Make a Paper Helicopter
Print out paper helicopters: large-helicopter-printable / small-helicopter-printable
In this science experiment, kids make paper helicopters and explore the principles of flight.
Simple explanation: Wind speed and wing shape affect how a helicopter flies.
Detailed explanation: For objects to fly, they must overcome the forces of gravity and drag with the forces of lift and thrust.
Gravity is an invisible force that keeps us from floating into space and keeps the Earth rotating around the Sun. On Earth, gravity pulls everything downward. The only way helicopters and airplanes can fly is if the upward force of lift is greater than the downward force of gravity.
Drag is a force that slows things down – like when you try to walk through deep water. When things fly on earth, drag is caused by air in our atmosphere pushing against the object. Although you can’t really sense it around you, air is a chemical compound with enough substance to actually slow things down. Note that in outer space, there is no air and therefore no drag! This completely changes how engineers design aircraft for travel in outer space.

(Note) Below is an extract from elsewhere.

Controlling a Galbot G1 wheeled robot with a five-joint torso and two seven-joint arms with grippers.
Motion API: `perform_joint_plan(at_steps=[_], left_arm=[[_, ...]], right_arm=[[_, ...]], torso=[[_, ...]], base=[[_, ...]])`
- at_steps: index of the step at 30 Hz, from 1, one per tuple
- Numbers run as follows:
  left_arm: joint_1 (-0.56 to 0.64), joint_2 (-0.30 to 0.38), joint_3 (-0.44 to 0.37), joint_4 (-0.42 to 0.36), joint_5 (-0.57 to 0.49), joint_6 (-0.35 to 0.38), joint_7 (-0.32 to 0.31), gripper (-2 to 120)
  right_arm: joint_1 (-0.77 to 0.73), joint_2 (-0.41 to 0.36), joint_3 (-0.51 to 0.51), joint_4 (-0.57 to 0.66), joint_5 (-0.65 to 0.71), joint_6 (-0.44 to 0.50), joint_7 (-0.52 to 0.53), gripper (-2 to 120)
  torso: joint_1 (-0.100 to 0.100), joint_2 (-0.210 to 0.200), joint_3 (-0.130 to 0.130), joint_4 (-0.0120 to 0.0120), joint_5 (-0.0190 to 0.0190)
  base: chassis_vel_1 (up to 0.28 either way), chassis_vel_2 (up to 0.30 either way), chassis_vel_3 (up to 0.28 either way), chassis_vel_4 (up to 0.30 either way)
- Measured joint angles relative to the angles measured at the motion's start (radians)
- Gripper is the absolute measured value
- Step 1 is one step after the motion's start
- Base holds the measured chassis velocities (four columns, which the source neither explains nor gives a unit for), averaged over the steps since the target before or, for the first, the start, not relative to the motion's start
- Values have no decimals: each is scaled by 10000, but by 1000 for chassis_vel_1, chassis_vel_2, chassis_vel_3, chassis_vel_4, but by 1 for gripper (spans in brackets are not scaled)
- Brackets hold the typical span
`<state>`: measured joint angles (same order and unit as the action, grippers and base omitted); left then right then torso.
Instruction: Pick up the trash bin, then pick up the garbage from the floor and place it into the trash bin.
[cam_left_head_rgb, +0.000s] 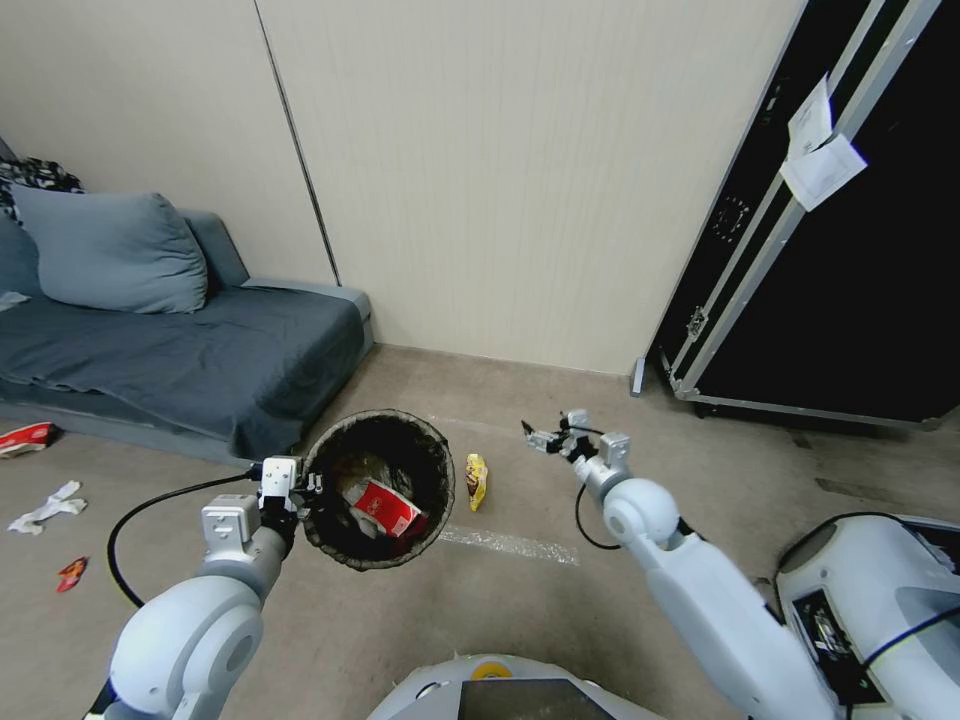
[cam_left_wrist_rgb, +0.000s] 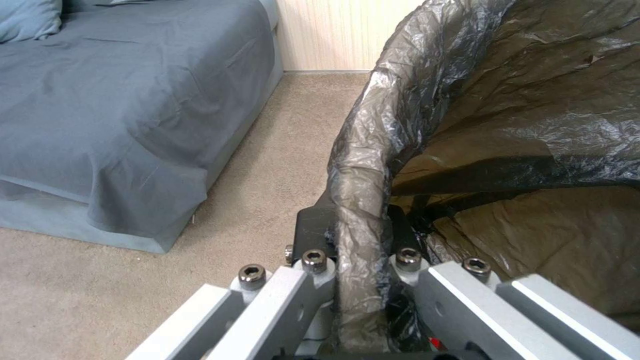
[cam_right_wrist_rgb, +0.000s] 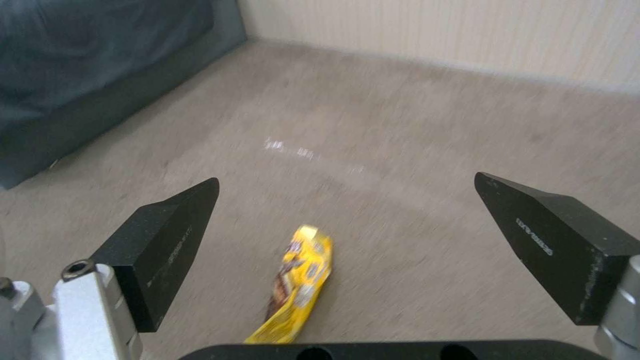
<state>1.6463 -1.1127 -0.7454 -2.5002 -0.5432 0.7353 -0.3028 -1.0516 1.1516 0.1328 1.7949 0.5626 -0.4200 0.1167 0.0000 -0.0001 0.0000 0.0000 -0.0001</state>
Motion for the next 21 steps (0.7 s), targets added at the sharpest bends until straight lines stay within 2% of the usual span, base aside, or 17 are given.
perform_joint_plan(at_steps=[3,5,9,11,21], left_arm=[[22,0,-3,1,1,0,0,1],[87,10,-2,2,-3,0,3,1],[111,15,-2,2,-6,0,4,1],[126,31,-21,2,-12,0,8,1],[198,56,-17,2,-16,0,89,1]], right_arm=[[55,283,-139,-380,-33,11,-13,100],[182,749,-468,-1200,-197,187,-5,100],[336,1097,-626,-1935,-397,305,4,100],[541,1473,-746,-2853,-694,463,6,100],[887,2121,-849,-4566,-1805,1068,138,100]], torso=[[0,0,0,0,-1],[0,0,0,0,0],[0,0,0,1,-1],[0,0,0,0,-1],[0,1,0,-1,-1]], base=[[0,0,0,0],[0,0,0,0],[0,0,0,0],[0,0,0,0],[0,0,0,0]])
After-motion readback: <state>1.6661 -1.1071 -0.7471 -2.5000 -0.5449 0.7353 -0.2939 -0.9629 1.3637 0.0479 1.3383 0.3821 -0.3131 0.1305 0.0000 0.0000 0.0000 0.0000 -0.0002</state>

Lift occurs when air moves quickly over an object, lowering the air pressure on top of the object. This concept is called Bernoulli’s Principle, after Daniel Bernoulli, who first discovered that as the speed of air increases, pressure decreases. If air is moving quickly over an object, the air pressure under the object is higher, which pushes the object up, creating lift. This is how the rotor blades on a helicopter work. Also, by altering the speed and angle of the blades, the pilot can make the helicopter rise, fall, hover and fly forward and backward.
Thrust is the force that pushes an object in the direction that it is flying. In a helicopter, the tail rotor creates thrust to keep the helicopter moving. In the case of the paper helicopter experiment, thrust is created by kids throwing the helicopter, or by the fan blowing upward.
Nature uses a helicopter design and wind to help maple seeds fly through the air. This helps the seeds move further away from the tree that produced them. (Can you think why this would be helpful?)
Kids love this activity, and can play with the helicopters for hours. This is also a great activity to use at fairs or festivals. If you run a science business, you can print your website or other information on the helicopters and hand them out for the kids to take home.
Flying objects are always a concern around children. If you use a fan with unusual wind force, or add weight beyond what is called for here, consider providing goggles to the students. Also, be sure the children cannot get their fingers close to the fan blades.
- White or colored printer paper - 5-10 sheets per class
- Small paperclips - 1 per student
- Floor fan that can be tilted to blow upwards - 1 per class
- Goggles (optional) - 1 per student
Print out the paper helicopters. Printing on colorful paper is always fun. large-helicopter-printable small-helicopter-printable It is fun to experiment with both sizes; we especially recommend the larger size for the younger scientists.
Cut along the SOLID lines. Fold along the DASHED lines. Fold flaps C and D inward, then fold the bottom up; this will create a handle of sorts. Use a small paperclip to secure the handle. The paperclip not only holds the bottom together, but adds just the right amount of weight to ensure the helicopter will spin as it falls. Fold flap A away from you and flap B toward you; this makes the top of the helicopter.
The older scientists will be able to do all of this themselves; you will likely have to pre-cut and fold the helicopters for the younger scientists. If there is time, give the kids time to decorate their helicopters with markers. Don't add stickers or anything else that will change the weight or center of gravity, however.
Demonstrate how the kids can throw their helicopter up into the air and let it spin down. Why does it spin? (Because of the wing shape and the pressure of the air as it falls.) Does this remind them of anything they have seen in nature? Remind them about maple seeds!
Once they have done this for a few minutes, put out the fan and turn it on, with the column of blowing air aimed directly at the ceiling. Start out on the lowest setting.
Demonstrate how to make the helicopters fly over the fan by holding the helicopter above the center of the fan like a flower (the handle is the stem, the helicopter blades are the petals) and dropping it straight down. Emphasize that the kids should not throw the helicopters, but simply drop them. Consider having the kids do this one at a time to avoid the possibility of anything flying into their eyes. (Or have them wear goggles.)
Experiment with using different speeds. How does increasing the wind speed affect how the helicopters fly?
Extension: have kids design and build helicopters from Legos. Be sure to provide pictures or examples to get them started.
Extension: try the launch "magic" balloons activity.